Re: [PATCH] cpufreq: schedutil: add up/down frequency transition rate limits
From: Peter Zijlstra
Date: Mon Nov 21 2016 - 10:26:22 EST
On Mon, Nov 21, 2016 at 02:59:19PM +0000, Patrick Bellasi wrote:
> A fundamental problem in IMO is that we are trying to use a "dynamic
> metric" to act as a "predictor".
> PELT is a "dynamic metric" since it continuously change while a task
> is running. Thus it does not really provides an answer to the question
> "how big this task is?" _while_ the task is running.
> Such an information is available only when the task sleep.
> Indeed, only when the task completes an activation and goes to sleep
> PELT has reached a value which represents how much CPU bandwidth has
> been required by that task.
I'm not sure I agree with that. We can only tell how big a task is
_while_ its running, esp. since its behaviour is not steady-state. Tasks
can change etc..
Also, as per the whole argument on why peak_util was bad, at the moment
a task goes to sleep, the PELT signal is actually an over-estimate,
since it hasn't yet had time to average out.
And a real predictor requires a crytal-ball instruction, but until such
time that hardware people bring us that goodness, we'll have to live
with predicting the near future based on the recent past.
> For example, if we consider the simple yet interesting case of a
> periodic task, PELT is a wobbling signal which reports a correct
> measure of how much bandwidth is required only when a task completes
> its RUNNABLE status.
Its actually an over-estimate at that point, since it just added a
sizable chunk to the signal (for having been runnable) that hasn't yet
had time to decay back to the actual value.
> To be more precise, the correct value is provided by the average PELT
> and this also depends on the period of the task compared to the
> PELT rate constant.
> But still, to me a fundamental point is that the "raw PELT value" is
> not really meaningful in _each and every single point in time_.
> All that considered, we should be aware that to properly drive
> schedutil and (in the future) the energy aware scheduler decisions we
> perhaps need better instead a "predictor".
> In the simple case of the periodic task, a good predictor should be
> something which reports always the same answer _in each point in
So the problem with this is that not many tasks are that periodic, and
any filter you put on top will add, lets call it, momentum to the
signal. A reluctance to change. This might negatively affect
In any case, worth trying, see what happens.
> For example, a task running 30 [ms] every 100 [ms] is a ~300 util_avg
> task. With PELT, we get a signal which range between [120,550] with an
> average of ~300 which is instead completely ignored. By capping the
> decay we will get:
> decay_cap [ms] range average
> 0 120:550 300
> 64 140:560 310
> 32 320:660 430
> which means that still the raw PELT signal is wobbling and never
> provides a consistent response to drive decisions.

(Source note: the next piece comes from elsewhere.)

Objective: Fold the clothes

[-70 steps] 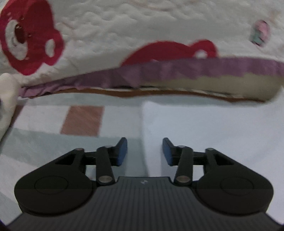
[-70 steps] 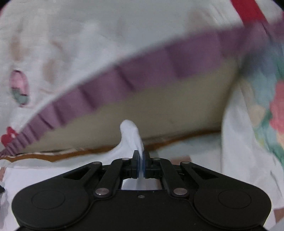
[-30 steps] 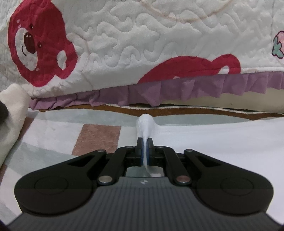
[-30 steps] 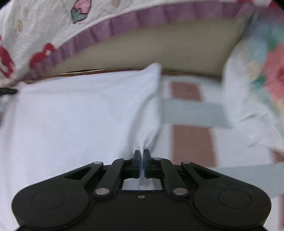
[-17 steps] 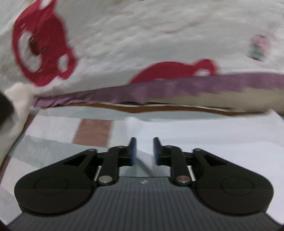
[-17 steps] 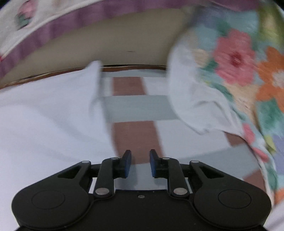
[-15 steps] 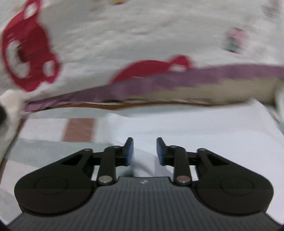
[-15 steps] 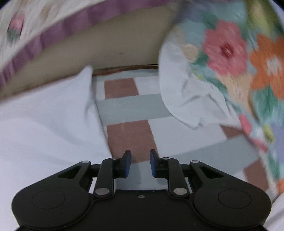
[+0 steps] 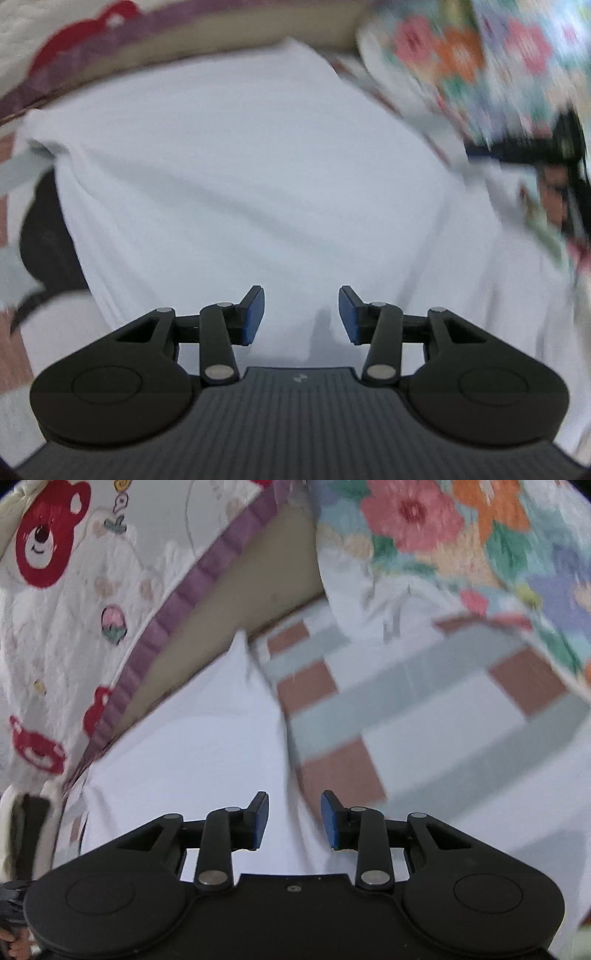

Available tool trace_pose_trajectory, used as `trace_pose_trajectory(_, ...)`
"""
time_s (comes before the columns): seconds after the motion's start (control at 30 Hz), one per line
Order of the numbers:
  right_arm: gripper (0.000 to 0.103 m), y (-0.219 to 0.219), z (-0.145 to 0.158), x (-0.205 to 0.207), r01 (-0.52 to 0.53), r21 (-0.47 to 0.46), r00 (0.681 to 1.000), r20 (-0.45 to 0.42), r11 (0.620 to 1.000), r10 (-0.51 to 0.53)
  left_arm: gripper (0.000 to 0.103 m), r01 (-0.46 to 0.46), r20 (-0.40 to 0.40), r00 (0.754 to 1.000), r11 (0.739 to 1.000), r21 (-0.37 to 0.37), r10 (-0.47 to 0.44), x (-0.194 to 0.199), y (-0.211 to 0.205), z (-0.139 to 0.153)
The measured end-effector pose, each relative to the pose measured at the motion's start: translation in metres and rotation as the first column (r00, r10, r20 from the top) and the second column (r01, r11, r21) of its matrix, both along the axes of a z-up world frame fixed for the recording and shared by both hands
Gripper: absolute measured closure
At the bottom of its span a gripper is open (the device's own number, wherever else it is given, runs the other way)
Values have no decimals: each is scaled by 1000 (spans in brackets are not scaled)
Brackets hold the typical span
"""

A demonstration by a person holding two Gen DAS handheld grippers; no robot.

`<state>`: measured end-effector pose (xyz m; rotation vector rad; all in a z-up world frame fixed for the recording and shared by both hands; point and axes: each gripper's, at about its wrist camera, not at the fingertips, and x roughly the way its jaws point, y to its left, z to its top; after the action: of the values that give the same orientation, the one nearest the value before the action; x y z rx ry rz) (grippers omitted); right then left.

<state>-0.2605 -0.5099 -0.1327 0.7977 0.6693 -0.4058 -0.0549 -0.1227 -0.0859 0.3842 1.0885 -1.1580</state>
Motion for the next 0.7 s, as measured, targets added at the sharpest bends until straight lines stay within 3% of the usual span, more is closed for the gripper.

> Thus, a "predictor" should be something which sample information from
> PELT to provide a more consistent view, a sort of of low-pass filter
> on top of the "dynamic metric" which is PELT.
> Should not such a "predictor" help on solving some of the issues
> related to PELT slow ramp-up or fast ramp-down?
I think intel_pstate recently added a local PID filter, I asked at the
time if something like that should live in generic code, looks like
maybe it should.